About this exercise: Print nothing but the lines below starting at the line that holds "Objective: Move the" and ending at the line that holds "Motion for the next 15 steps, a", including both, each exactly as written.

"""

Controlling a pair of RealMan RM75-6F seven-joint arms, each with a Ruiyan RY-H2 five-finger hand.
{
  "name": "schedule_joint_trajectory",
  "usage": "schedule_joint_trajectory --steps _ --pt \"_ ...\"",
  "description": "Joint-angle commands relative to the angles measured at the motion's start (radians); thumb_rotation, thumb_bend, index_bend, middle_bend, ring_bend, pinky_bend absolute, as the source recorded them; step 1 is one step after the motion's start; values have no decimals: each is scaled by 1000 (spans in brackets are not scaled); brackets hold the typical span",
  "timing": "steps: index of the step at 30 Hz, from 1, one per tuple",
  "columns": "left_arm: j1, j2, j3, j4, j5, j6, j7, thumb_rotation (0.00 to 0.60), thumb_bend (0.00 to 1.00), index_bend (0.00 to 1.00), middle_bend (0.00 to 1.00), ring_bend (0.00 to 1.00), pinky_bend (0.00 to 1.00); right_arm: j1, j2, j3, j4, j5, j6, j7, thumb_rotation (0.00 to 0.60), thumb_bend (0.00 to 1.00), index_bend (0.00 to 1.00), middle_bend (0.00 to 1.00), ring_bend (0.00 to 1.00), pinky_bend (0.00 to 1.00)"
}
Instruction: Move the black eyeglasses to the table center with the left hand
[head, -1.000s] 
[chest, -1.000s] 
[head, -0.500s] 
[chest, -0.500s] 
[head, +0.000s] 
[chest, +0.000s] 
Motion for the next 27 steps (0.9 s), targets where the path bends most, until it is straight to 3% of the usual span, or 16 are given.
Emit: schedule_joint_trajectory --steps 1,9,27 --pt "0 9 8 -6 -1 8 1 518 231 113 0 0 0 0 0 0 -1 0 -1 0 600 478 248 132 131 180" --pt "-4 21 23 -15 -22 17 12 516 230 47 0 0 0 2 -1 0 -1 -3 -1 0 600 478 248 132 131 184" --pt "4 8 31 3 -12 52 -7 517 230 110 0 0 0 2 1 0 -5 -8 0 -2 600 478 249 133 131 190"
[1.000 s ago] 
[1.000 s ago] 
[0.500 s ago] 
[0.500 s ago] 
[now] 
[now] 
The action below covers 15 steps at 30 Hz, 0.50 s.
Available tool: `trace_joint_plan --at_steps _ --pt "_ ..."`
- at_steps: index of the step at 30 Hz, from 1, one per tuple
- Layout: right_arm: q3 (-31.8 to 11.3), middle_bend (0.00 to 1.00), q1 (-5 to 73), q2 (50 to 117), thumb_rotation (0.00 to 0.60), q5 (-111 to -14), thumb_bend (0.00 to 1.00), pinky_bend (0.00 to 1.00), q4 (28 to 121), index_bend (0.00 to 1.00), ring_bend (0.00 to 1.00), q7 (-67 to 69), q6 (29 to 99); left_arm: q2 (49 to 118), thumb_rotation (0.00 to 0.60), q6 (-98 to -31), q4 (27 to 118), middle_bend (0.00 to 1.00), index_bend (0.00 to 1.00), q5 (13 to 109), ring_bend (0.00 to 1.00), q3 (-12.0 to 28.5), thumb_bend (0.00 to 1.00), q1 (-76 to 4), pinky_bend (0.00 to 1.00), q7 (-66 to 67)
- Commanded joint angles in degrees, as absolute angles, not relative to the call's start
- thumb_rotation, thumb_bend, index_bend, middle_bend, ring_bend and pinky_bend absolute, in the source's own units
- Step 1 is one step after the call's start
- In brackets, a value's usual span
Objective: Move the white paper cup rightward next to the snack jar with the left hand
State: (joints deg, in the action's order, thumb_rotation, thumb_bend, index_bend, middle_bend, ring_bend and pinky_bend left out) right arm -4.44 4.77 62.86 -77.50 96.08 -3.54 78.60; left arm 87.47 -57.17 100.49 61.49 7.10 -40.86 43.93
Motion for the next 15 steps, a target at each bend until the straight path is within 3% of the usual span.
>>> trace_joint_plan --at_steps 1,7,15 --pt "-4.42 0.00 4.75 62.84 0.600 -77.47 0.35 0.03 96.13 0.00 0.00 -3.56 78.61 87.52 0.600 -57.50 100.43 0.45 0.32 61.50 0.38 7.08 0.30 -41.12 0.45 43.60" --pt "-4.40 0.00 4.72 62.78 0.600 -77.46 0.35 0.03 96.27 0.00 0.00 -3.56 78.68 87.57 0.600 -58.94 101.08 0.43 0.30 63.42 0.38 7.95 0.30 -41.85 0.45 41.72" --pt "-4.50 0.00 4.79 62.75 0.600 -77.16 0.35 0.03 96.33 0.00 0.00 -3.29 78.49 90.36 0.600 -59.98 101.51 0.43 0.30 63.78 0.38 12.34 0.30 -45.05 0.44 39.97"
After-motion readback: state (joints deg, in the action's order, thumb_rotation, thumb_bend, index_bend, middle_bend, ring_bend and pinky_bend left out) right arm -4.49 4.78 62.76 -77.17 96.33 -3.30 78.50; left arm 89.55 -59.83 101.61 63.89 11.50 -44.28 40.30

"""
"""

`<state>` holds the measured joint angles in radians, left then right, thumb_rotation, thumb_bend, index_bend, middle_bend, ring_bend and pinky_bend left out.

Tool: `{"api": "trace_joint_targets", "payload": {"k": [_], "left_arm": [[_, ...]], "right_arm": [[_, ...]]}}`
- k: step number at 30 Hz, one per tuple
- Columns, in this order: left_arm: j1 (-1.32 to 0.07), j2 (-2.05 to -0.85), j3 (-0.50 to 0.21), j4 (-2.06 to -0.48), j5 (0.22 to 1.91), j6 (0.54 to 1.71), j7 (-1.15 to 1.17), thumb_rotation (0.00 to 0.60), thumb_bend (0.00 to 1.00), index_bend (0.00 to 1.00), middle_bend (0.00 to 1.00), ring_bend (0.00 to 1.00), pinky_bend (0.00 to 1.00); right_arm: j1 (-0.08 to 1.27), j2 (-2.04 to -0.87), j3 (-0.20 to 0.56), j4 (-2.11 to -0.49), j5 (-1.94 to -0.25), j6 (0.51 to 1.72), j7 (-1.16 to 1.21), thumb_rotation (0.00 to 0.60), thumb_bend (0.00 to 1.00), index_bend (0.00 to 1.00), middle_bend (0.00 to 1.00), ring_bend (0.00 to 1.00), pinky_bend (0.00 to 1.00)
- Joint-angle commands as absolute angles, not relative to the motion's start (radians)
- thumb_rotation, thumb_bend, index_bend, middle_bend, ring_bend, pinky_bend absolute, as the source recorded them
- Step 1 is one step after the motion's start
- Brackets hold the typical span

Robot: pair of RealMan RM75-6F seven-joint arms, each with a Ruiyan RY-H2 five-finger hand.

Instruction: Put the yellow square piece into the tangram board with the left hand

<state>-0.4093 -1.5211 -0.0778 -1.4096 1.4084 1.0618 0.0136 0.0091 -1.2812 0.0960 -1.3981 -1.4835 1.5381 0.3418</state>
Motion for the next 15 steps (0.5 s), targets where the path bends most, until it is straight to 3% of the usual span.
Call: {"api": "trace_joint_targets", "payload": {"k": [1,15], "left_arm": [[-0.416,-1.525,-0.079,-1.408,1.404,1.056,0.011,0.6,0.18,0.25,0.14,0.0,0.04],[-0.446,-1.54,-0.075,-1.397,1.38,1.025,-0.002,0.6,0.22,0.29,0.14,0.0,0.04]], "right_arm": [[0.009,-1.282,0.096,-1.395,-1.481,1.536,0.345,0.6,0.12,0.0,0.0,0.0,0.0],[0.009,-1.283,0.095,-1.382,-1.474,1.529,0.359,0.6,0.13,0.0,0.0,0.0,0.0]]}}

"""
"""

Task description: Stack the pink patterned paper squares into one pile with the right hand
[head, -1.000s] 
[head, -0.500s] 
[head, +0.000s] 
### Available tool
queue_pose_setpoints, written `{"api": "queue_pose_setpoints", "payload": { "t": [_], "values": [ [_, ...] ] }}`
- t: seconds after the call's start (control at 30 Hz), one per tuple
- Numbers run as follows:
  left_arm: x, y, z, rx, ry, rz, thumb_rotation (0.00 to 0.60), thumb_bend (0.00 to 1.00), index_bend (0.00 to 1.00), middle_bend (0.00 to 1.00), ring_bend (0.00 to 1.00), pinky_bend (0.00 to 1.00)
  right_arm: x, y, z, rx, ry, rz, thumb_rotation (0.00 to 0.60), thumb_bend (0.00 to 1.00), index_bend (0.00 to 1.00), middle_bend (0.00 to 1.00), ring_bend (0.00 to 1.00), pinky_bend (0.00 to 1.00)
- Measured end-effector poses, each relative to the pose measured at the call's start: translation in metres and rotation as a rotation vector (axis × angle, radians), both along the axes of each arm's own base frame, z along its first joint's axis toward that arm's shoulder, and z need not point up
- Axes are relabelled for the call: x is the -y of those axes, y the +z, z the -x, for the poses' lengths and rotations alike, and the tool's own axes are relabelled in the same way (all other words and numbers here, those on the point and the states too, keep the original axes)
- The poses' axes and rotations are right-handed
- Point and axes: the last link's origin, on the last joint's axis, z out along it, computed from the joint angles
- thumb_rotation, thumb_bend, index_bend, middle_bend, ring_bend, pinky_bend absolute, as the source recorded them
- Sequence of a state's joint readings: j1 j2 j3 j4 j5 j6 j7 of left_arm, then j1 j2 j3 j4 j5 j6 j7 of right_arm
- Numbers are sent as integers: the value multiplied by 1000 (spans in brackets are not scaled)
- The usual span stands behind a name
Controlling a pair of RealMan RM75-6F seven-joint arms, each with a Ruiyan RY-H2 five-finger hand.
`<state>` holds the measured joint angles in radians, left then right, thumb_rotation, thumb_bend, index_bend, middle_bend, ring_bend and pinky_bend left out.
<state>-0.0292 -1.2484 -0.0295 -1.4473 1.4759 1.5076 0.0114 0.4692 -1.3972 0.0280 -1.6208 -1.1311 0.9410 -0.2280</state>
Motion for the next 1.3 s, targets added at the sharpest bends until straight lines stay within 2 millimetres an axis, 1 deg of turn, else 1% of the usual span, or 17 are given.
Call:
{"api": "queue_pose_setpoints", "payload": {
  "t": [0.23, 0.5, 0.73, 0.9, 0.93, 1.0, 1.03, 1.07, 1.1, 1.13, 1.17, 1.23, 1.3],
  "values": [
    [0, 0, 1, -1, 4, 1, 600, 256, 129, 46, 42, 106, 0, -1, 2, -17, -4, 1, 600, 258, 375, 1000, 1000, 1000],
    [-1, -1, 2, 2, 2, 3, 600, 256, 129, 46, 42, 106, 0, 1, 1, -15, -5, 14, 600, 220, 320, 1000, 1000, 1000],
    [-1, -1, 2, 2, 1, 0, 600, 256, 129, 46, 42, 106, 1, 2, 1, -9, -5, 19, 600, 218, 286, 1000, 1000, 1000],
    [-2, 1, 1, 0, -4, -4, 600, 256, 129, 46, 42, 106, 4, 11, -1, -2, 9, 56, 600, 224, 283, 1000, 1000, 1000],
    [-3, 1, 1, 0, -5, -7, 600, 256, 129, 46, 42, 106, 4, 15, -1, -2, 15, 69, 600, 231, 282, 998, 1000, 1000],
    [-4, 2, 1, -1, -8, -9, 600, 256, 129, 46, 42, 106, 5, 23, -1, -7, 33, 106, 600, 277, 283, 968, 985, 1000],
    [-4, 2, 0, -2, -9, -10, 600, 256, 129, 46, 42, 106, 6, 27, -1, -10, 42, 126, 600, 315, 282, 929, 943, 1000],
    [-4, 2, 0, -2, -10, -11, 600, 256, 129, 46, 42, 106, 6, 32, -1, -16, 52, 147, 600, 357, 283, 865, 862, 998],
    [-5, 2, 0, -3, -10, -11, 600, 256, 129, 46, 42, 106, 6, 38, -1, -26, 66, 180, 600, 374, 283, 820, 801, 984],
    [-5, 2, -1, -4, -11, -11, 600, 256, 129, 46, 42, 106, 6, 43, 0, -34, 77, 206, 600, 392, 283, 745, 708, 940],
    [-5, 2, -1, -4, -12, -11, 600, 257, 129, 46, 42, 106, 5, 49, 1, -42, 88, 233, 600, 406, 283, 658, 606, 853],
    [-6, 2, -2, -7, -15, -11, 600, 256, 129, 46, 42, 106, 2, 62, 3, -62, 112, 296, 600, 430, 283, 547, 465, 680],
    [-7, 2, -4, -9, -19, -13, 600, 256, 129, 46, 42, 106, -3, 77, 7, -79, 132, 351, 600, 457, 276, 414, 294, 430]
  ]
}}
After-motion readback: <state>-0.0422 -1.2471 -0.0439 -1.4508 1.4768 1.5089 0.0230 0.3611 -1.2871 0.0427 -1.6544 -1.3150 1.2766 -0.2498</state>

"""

Answer:
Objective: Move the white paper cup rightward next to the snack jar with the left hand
State: (joints deg, in the action's order, thumb_rotation, thumb_bend, index_bend, middle_bend, ring_bend and pinky_bend left out) right arm -4.44 4.77 62.86 -77.50 96.08 -3.54 78.60; left arm 87.47 -57.17 100.49 61.49 7.10 -40.86 43.93
Motion for the next 15 steps, a target at each bend until the straight path is within 3% of the usual span.

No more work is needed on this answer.